De forma muito eficiente, Berry soube mostrar como o mundo é sempre mais difícil para as mulheres e como todas as escolhas que sua personagem fez na vida, desde a carreira como lutadora de MMA – uma clara forma de defesa contra os abusos do mundo -, até os seus relacionamentos, foram regidas por uma infância traumática, marcada pelas constantes agressões e estupros que sofria nas mãos dos “namorados” da mãe que, negligente, nem percebia o que acontecia debaixo de seu nariz.

O filme tem uma cadência moderada, não se pode dizer que é dinâmico ou parado, mas conta com a atuação carismática de Berry que sabe conduzi-lo muito bem por seus meandros dramáticos e bastante pesados, contando também com cenas bastantes cruas da vida como ela é – um toque sutil de neorrealismo, mas o que vemos, na realidade, é a vida de uma mulher traumatizada que, por ter boa índole, escolhe o esporte para dar a volta por cima quando a criminalidade e a prostituição batiam com força em sua porta.

Por outro lado, nada se pode dizer contra a qualidade técnica da película. A maquiagem se destaca, principalmente quando o rosto de Jackie aparece inchado e cheio de hematomas depois de cada luta. A fotografia é bastante cinzenta, assim como foi a vida da personagem. E além disso, o roteiro bem escrito consegue construir uma enorme afinidade com a personagem principal em seu verdadeiro desafio: dar a volta por cima e reconstruir a relação com a filho.

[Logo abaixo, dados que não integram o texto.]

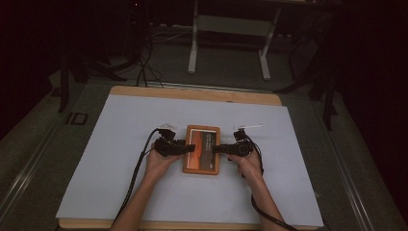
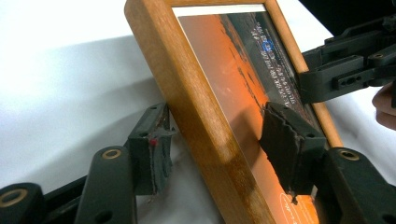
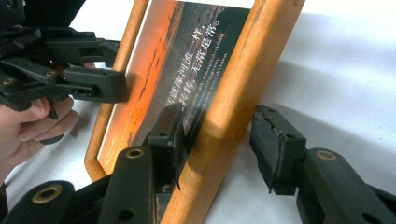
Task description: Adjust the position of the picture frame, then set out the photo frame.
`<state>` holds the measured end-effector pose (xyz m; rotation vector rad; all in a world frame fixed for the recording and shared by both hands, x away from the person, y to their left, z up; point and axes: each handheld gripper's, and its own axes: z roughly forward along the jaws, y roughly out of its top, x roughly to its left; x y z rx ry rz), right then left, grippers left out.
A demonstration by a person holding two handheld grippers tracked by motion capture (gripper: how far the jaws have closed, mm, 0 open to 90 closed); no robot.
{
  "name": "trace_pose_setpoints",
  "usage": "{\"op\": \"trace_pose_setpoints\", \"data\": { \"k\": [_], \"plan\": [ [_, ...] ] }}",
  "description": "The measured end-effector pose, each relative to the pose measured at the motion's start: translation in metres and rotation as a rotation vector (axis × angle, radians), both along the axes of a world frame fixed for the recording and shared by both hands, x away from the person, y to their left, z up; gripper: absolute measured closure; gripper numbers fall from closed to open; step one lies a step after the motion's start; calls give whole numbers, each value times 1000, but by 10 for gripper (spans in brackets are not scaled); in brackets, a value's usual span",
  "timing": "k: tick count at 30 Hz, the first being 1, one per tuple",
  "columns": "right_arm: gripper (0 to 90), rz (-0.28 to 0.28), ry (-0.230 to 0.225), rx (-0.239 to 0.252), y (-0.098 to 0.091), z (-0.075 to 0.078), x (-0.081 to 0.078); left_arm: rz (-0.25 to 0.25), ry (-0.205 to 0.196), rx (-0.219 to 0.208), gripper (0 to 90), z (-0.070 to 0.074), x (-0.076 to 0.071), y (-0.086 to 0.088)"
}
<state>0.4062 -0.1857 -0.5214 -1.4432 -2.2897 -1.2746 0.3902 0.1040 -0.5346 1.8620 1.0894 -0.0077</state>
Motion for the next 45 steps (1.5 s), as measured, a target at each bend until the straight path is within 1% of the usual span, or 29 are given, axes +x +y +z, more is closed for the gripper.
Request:
{"op": "trace_pose_setpoints", "data": {
  "k": [5, 7, 9, 11, 12, 14, 17, 19, 20, 21, 23, 26, 28, 29, 31, 32, 34, 35, 36, 37, 38, 39, 40, 42, 43, 45],
  "plan": [
    [532, 4, 2, -4, 0, 0, 1, -2, -3, 10, 414, 1, -1, -1],
    [522, 12, -11, -13, 1, 0, 0, -3, -8, 23, 405, 1, -2, -3],
    [505, 5, -24, -26, 1, 1, -1, -3, -10, 34, 394, 2, -3, -3],
    [491, -4, -37, -39, -2, 2, -3, 3, -37, 45, 402, 3, -6, -1],
    [485, -9, -45, -41, -4, 2, -3, 7, -47, 43, 424, 5, -7, 0],
    [476, -13, -60, -34, -8, 4, -5, 15, -61, 30, 423, 9, -9, 4],
    [473, -23, -82, -46, -12, 8, -7, 28, -89, 20, 424, 15, -14, 8],
    [475, -24, -104, -51, -14, 13, -9, 30, -110, 21, 424, 20, -19, 10],
    [491, -33, -125, -57, -14, 15, -10, 31, -124, 21, 424, 22, -23, 12],
    [506, -40, -159, -62, -15, 19, -12, 31, -133, 22, 420, 24, -25, 12],
    [515, -42, -192, -71, -15, 24, -13, 36, -154, 27, 420, 27, -31, 14],
    [545, -46, -249, -100, -13, 32, -15, 32, -176, 18, 420, 31, -40, 17],
    [570, -42, -269, -116, -10, 35, -14, 31, -176, 3, 420, 33, -44, 19],
    [585, -40, -286, -125, -8, 36, -13, 29, -177, -2, 420, 33, -46, 20],
    [611, -33, -301, -135, -5, 38, -11, 37, -169, -16, 420, 34, -50, 23],
    [627, -35, -304, -139, -4, 39, -11, 43, -161, -29, 420, 34, -52, 25],
    [671, -27, -314, -142, 0, 40, -9, 54, -158, -58, 420, 34, -56, 28],
    [671, -27, -314, -142, 0, 40, -9, 54, -158, -58, 421, 34, -56, 28],
    [760, -27, -341, -150, 6, 43, -8, 57, -154, -65, 422, 33, -60, 31],
    [760, -27, -341, -150, 6, 43, -8, 57, -154, -65, 422, 33, -60, 31],
    [848, -22, -358, -165, 11, 45, -6, 52, -149, -52, 422, 33, -64, 33],
    [848, -22, -358, -165, 11, 45, -6, 52, -149, -52, 420, 33, -64, 33],
    [893, -19, -372, -195, 17, 47, -5, 45, -135, -46, 415, 32, -66, 34],
    [895, -11, -373, -207, 22, 48, -2, 55, -121, -59, 416, 31, -70, 39],
    [896, -10, -376, -223, 25, 47, 0, 59, -119, -64, 416, 31, -70, 40],
    [897, -11, -375, -243, 30, 46, 3, 62, -113, -58, 417, 30, -71, 41]
  ]
}}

Destacam-se também as lutas de MMA, que me lembraram um dos últimos grandes sucessos da Rede Globo, A Força do Querer (2017), em que Paolla Oliveira também interpretou uma lutadora. O filme, no entanto, faz bem melhor.

Sendo assim, respondendo à pergunta acima, acredito que a visibilidade de Ferida se deve sim ao peso do nome de Halle Berry (como não poderia deixar de ser), mas não é difícil notar que, para seu primeiro filme como diretora, a obra foi um tremendo desafio que ela teve que enfrentar. E superou muitos veteranos por aí.